À l’occasion de l’enquête publique concernant la carrière de Coët Loc’h, sur la commune d’Inzinzac, nous avions pointé trois carences : 1) sur l’extractivisme, 2) sur le devenir du site 2) sur le Zéro Artificialisation Nette.
Le document d’observations et d’avis rédigé par la commissaire enquêtrice (https://www.morbihan.gouv.fr/contenu/telechargement/75640/586545/file/250327_conclusions_avis_ce2.pdf) comporte des éléments de réponse.
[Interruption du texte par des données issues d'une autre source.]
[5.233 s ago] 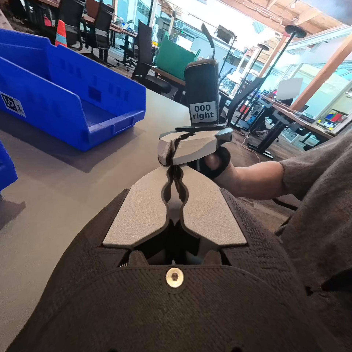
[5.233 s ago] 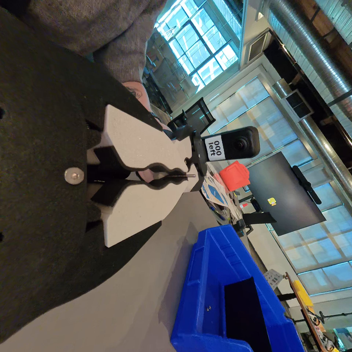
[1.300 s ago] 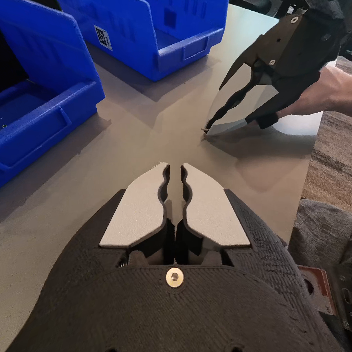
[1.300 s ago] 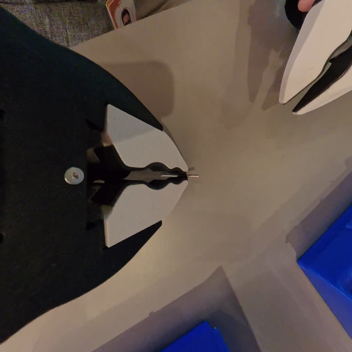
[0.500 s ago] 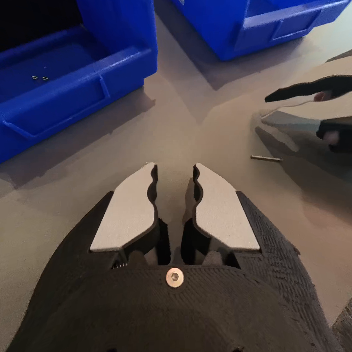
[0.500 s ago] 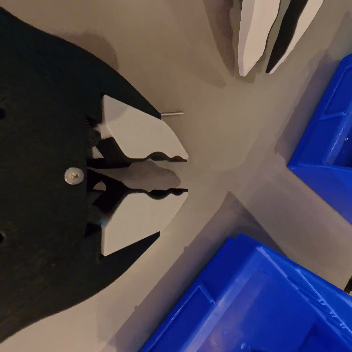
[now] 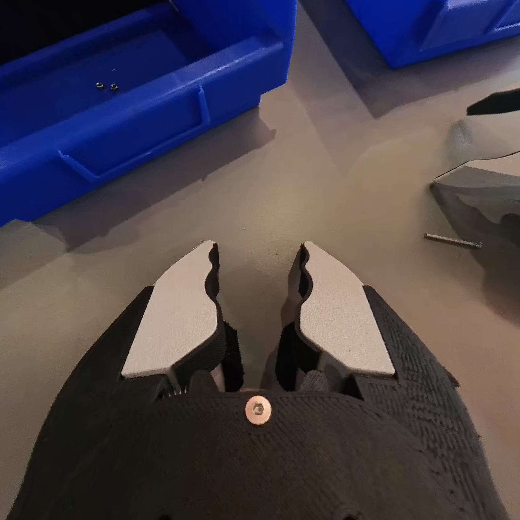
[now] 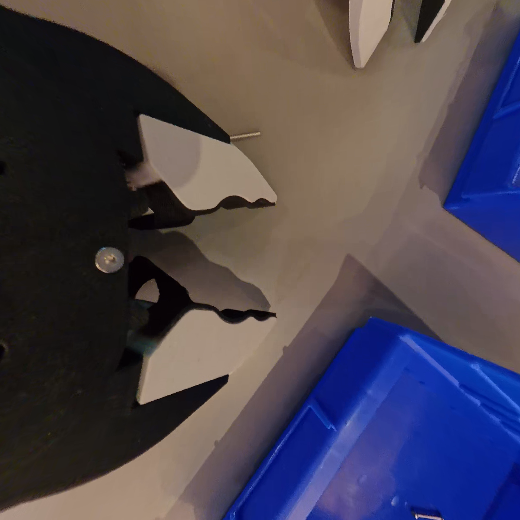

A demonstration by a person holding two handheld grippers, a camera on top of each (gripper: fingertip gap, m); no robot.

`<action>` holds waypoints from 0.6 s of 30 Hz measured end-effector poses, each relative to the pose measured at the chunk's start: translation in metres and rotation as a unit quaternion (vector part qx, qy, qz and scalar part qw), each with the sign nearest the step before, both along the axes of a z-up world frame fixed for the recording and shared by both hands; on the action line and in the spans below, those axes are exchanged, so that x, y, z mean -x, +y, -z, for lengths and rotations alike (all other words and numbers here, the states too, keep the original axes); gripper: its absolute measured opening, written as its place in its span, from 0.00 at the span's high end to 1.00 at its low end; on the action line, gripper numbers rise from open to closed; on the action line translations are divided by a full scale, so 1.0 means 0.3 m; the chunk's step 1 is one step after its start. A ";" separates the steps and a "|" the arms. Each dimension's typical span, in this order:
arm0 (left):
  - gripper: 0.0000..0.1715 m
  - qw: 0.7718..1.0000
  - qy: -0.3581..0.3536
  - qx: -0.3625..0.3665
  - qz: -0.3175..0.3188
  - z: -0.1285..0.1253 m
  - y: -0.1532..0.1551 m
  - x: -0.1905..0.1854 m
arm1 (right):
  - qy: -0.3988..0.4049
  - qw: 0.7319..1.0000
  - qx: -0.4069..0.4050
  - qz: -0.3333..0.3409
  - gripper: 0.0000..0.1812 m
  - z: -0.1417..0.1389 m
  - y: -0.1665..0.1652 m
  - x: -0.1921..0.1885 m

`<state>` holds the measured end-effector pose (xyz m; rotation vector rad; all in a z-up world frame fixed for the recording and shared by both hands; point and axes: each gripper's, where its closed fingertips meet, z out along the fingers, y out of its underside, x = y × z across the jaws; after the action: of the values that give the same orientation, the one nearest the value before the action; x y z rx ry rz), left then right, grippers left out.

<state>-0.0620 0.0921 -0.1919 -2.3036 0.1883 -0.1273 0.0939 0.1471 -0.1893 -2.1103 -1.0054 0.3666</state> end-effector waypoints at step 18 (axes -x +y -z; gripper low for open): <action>0.52 0.995 0.050 -0.007 -0.084 -0.002 0.004 0.081 | 0.009 0.999 0.030 0.039 0.48 0.015 0.020 -0.039</action>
<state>-0.0863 0.0934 -0.1914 -2.3020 0.0449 0.0746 0.1057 0.1530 -0.1938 -2.1886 -0.9092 0.3806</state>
Premier point nous mettions en évidence que l’extractivisme n’était pas un modèle durable et que tout projet d’extraction devait, à notre avis, comporter un volet sur les moyens de réduire le besoin. Sur cet aspect la Société des Carrières Bretonnes (SCB) renvoie la balle à l’État : «Oui, les effets de l’extraction existent (dont effets sur le climat, consommation de ressources minérales non renouvelables), nous ne le nions pas. Cependant, il n’est pas de notre responsabilité de choisir quel projet d’extraction éviter ou lesquels conserver comme les plus pertinents en France, dans le Morbihan et plus précisément dans le Pays de Lorient. C’est pourquoi, la décision relative à notre projet revient au préfet.»
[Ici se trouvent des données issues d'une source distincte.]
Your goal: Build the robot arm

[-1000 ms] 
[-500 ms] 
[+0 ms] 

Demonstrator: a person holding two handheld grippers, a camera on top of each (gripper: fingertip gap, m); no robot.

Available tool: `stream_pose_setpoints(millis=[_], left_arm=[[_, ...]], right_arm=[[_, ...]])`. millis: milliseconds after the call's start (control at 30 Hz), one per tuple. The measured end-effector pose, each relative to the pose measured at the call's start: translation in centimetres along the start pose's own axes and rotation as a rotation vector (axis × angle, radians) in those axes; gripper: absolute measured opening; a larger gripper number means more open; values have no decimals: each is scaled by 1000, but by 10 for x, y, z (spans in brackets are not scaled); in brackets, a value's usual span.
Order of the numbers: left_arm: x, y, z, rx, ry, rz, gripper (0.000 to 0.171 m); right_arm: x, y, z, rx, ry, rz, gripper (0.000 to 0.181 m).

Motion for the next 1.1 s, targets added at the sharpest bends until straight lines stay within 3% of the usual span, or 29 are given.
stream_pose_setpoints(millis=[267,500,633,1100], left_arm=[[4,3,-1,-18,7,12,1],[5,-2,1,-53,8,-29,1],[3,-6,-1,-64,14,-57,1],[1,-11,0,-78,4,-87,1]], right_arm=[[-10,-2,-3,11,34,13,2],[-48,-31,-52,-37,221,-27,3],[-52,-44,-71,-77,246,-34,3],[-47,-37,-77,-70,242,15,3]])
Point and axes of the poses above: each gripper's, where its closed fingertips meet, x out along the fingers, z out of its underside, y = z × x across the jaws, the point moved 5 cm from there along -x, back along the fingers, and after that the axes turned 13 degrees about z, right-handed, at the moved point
Ce n’est pas faux. Et cela montre que tout ne se passe pas au niveau des enquêtes publiques. Il y a des orientations générales qui dépendent des équilibres politiques à un moment donné. Pour nous, Écologistes, la baisse du recours à l’extractivisme est un principe majeur.
En second point nous avions regretté que la «remise en état» à la fin de la période d’exploitation ne soit pas suffisamment clairement expliquée. La commissaire enquêtrice en convient, d’une certaine manière, quand elle écrit :«La remise en état du site était présentée dans un chapitre de l’étude d’impact, qu’il fallait chercher, alors qu’un élément du dossier s’intitulant « avis sur la remise en état » ne reprenait pas la présentation.»
La SCB, quant à elle, est, sur le sujet, assez évasive : «Il n’appartient pas au pétitionnaire de se prononcer sur le devenir du site, ce qui va au-delà de la remise en état (…). « L’activité » du site après remise en état sera mise en œuvre dans le cadre d’autres projets qui ne seront pas nécessairement de la responsabilité de SCB».
Nous continuons de penser que cet aspect du dossier est un point faible.
La troisième lacune était dans l’absence de référence à l’objectif de Zéro Artificialisation Nette. La SCB renvoie, sur cette question, à un document intéressant dont nous n’avions pas connaissance disponible en https://artificialisation.developpement-durable.gouv.fr/sites/artificialisation/files/fichiers/2025/08/ZAN_FASCICULE_1_44P_v20250801.pdf. On peut y lire, en page 16, : «En raison de leur réversibilité, les secteurs d’exploitation des carrières et de mines et les bâtiments leur étant directement nécessaires ayant vocation à disparaître in fine n’ont pas vocation à être comptabilisés comme de la consommation d’ENAF (effective ou planifiée).» La SCB est donc fondée à ne pas évoquer l’objectif ZAN. Mais présupposer que les carrières ne consomment pas d’Espaces Naturels Agricoles et Forestiers devrait motiver à être plus précis sur le devenir des sites en question.
On ajoutera que cette enquête publique a donné lieu à une implication importante des riverains. Celle-ci a amené la SCB à apporter plusieurs modifications à son projet initial. Elle a aussi mis à jour le fait que le Comité Local de Concertation et de Suivi (CLCS) n’avait pas correctement fonctionné les années passées et qu’un dispositif plus sérieux et systématique doit être mis en oeuvre.